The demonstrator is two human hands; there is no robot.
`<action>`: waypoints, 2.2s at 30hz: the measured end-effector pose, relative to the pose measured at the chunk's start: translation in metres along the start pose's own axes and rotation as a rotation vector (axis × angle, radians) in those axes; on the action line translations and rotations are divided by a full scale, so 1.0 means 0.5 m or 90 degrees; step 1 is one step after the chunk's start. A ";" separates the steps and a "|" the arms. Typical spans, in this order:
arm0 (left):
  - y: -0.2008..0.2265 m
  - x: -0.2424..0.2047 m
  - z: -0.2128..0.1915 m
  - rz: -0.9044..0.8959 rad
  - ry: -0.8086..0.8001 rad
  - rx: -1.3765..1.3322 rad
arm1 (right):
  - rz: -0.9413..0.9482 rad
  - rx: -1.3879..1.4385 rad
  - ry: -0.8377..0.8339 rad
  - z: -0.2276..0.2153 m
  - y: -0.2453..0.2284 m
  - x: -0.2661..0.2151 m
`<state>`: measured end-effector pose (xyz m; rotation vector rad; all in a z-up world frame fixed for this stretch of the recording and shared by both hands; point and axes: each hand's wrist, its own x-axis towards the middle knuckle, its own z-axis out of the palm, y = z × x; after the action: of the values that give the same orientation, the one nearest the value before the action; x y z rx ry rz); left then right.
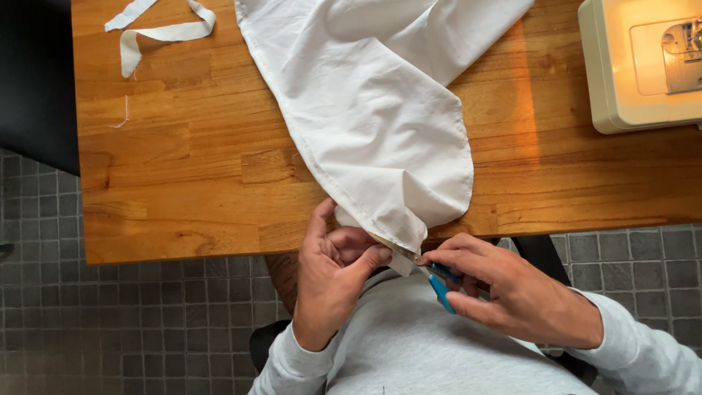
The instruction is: Cutting and trimming white fabric with scissors on a wooden table next to a sewing machine
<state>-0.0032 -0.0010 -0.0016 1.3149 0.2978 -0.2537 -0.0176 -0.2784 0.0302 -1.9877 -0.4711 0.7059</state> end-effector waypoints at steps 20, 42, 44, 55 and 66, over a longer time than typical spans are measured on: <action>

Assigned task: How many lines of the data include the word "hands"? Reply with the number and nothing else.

Answer: 2